Once again Cathy workled it out. worked into the query I get the following for VTSAX which does indeed return the value we want:

=IMPORTXML("https://quotes.morningstar.com/fundq/c-header?&t=XNAS:VTSAX&region=usa&culture=en-US&version=RET&cur=&test=QuoteiFrame", "//table/tbody[1]/tr[1]/td[1]//span[@vkey='ttmYield']")

If you can give us the path to similar data on the VTI table maybe we can solve for ETFs as well. Here is the URL for the VTI table. The element we want is Yield. No vkey elements
 
Last edited:
=IMPORTXML("https://quotes.morningstar.com/fundq/c-header?&t=XNAS:VTSAX&region=usa&culture=en-US&version=RET&cur=&test=QuoteiFrame", "//table/tbody[1]/tr[1]/td[1]//span[@vkey='ttmYield']")

Actually you don't need "//table/tbody[1]/tr[1]/td[1]" in the query for this page. Just "//span[@vkey='ttmYield']" is sufficient. It's better to just use the shorter version in case the page is ever reformatted in the future.

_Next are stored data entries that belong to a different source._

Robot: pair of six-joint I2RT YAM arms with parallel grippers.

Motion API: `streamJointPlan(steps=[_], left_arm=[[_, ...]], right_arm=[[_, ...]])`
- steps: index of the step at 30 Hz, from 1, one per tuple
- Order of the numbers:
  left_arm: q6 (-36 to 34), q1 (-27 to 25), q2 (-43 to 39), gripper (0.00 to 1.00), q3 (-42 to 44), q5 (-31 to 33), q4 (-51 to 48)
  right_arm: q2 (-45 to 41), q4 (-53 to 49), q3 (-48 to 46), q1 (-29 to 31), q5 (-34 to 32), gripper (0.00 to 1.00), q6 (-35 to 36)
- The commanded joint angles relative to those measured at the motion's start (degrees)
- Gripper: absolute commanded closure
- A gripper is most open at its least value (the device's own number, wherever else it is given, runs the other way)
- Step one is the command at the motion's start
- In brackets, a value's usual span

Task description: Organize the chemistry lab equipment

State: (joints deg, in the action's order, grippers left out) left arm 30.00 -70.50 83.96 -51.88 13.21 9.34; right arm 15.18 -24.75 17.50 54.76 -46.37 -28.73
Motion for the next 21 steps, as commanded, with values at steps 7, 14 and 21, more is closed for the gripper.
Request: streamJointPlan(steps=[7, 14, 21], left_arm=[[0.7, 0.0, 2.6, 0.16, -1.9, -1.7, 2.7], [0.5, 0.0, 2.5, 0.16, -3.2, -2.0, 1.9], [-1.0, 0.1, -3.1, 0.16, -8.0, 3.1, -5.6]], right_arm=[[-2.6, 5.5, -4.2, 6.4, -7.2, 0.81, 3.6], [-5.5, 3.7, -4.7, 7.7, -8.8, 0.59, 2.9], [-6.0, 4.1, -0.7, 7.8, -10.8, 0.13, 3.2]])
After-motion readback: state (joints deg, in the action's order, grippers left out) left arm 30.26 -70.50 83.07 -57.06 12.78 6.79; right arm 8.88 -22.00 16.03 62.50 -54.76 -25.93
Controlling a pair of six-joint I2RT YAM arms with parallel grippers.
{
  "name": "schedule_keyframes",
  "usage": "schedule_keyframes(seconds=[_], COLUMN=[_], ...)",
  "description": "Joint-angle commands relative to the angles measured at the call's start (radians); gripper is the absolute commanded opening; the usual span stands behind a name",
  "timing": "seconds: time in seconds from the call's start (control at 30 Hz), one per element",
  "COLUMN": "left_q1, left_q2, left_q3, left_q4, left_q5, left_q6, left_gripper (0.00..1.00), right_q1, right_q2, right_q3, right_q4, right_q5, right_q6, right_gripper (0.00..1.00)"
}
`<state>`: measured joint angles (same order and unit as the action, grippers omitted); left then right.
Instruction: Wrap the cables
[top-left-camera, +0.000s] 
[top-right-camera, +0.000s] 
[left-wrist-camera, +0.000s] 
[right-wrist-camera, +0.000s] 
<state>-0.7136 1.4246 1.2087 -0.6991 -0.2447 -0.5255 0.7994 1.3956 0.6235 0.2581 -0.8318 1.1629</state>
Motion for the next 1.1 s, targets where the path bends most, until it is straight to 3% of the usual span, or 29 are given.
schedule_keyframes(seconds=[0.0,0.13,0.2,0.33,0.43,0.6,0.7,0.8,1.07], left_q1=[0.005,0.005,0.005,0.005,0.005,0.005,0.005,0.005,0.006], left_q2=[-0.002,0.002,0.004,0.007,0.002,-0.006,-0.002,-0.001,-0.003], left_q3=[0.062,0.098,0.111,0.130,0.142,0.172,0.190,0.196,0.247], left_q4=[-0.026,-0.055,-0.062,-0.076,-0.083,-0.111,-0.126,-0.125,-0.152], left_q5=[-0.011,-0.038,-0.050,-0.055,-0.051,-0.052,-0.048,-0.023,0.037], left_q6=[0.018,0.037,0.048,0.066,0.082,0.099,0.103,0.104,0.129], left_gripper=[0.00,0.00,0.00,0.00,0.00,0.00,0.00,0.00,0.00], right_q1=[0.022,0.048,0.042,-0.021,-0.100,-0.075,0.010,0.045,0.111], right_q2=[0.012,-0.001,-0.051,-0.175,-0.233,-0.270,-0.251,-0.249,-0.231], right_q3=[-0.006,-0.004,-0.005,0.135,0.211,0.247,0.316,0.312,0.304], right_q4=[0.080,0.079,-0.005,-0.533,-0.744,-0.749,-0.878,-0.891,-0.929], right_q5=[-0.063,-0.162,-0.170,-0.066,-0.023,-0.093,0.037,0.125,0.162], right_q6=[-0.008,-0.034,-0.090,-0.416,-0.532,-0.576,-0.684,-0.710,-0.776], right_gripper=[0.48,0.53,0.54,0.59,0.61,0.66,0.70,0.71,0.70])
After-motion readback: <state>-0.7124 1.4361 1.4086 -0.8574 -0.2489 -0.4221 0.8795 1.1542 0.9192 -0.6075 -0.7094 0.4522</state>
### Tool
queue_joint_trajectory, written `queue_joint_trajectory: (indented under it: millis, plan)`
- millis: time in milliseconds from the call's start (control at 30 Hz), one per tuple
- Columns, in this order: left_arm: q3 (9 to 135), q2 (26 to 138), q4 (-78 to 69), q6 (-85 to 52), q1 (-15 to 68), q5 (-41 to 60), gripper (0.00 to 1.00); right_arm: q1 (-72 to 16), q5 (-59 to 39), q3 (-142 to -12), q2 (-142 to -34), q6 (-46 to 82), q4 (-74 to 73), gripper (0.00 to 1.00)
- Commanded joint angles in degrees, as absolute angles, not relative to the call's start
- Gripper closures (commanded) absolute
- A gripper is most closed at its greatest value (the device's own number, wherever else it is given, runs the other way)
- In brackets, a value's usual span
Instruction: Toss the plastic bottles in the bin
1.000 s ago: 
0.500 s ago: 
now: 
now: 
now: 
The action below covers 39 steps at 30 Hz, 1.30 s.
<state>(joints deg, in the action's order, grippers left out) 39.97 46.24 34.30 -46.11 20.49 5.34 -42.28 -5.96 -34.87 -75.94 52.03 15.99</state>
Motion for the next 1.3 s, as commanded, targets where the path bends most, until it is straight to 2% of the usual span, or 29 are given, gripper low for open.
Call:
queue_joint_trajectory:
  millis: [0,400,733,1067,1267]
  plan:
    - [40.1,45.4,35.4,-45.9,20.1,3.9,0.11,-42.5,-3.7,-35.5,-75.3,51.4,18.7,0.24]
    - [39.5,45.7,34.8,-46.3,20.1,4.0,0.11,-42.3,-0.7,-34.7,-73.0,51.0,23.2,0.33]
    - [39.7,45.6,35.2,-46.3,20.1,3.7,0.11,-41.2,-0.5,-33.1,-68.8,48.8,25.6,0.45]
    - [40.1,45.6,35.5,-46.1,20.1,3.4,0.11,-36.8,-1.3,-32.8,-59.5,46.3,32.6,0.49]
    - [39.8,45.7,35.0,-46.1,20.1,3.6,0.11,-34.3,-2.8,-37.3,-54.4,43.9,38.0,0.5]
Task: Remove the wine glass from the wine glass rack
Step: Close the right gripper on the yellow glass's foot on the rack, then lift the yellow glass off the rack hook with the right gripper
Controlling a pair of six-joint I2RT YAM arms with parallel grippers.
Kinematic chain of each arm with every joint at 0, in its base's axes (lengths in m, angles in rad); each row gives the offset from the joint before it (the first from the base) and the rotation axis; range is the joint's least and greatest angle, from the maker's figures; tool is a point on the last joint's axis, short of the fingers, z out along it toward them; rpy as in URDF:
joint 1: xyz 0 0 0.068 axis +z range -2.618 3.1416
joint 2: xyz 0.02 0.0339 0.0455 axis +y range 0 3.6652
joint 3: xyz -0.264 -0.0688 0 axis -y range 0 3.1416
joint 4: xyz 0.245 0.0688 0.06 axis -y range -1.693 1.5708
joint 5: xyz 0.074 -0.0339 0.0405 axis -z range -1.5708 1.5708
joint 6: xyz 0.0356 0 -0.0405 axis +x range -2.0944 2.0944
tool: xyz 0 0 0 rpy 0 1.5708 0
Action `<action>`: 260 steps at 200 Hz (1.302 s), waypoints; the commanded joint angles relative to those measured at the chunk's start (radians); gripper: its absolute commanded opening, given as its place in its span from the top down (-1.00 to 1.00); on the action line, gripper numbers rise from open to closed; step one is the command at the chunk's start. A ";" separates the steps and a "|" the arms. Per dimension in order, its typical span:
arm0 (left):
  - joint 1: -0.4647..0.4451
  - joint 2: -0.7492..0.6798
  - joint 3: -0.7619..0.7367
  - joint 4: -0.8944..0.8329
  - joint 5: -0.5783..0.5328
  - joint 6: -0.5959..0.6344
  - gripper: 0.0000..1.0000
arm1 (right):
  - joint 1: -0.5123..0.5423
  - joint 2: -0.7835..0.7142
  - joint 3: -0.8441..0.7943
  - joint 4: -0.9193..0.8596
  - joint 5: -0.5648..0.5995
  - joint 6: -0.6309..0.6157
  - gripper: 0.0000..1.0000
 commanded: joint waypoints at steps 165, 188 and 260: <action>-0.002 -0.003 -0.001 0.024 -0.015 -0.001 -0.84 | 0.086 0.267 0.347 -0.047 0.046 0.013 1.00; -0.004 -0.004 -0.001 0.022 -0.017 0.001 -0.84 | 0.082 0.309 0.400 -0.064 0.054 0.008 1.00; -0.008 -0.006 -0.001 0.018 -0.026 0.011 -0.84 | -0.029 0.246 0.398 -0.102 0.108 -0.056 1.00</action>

I'll look at the VTI page and let you know what I find. I don't mind parsing the HTML as long as you find the pages that have the data. That's the part I find tedious.
 
Here's the one for VTI:

=IMPORTXML("https://etfs.morningstar.com/etfq/quote-banner?&t=ARCX:VTI&region=usa&culture=en-US&version=RET&cur=&test=QuoteiFrame
&e=eyJlbmMiOiJBMTI4R0NNIiwiYWxnIjoiUlNBLU9BRVAifQ.P4uPJX5PajdOYbzhWxMOJrjFXS4aNrDDONDV9_utUuEQy1ki5DGw62tS5wgj56
ELPTBEAzRWWJ9StootAmhSB5QtjpDW6A08N7QaZPcJ4eJ-LsgOOnhsOs0hC6TEDE8F2EcxJwlDt3H-aydYN2KmEKK7MyFe6QyvO4A4Kla5CPE.1rFZvFBp7pG9SYjZ.6lTz5KXYpz0EdOsQ9PxTy3gCYcdap1wx9tLP6t7AVnLs7H5_M0hMsEnn98sn
A85K6W8h7Jz4gIqg0gH4PivqRDKQ0ZSye4J6Q6AIIIvORV4FptwDY5ysw6dTkuKTK9Qe6MHQzL2YiTQN6436rep2pZqFrHlRCTRs_rmbtGaW0
QGQGIv5lMoc6JS8YAHPxv5_TY390HeoRnTLnlldzJhFQgVyDmvW0_g5K832EdE.v3u2HDkDsQLIxias-8R_fQ&_=1542989580222", "//span[@id='Yield']")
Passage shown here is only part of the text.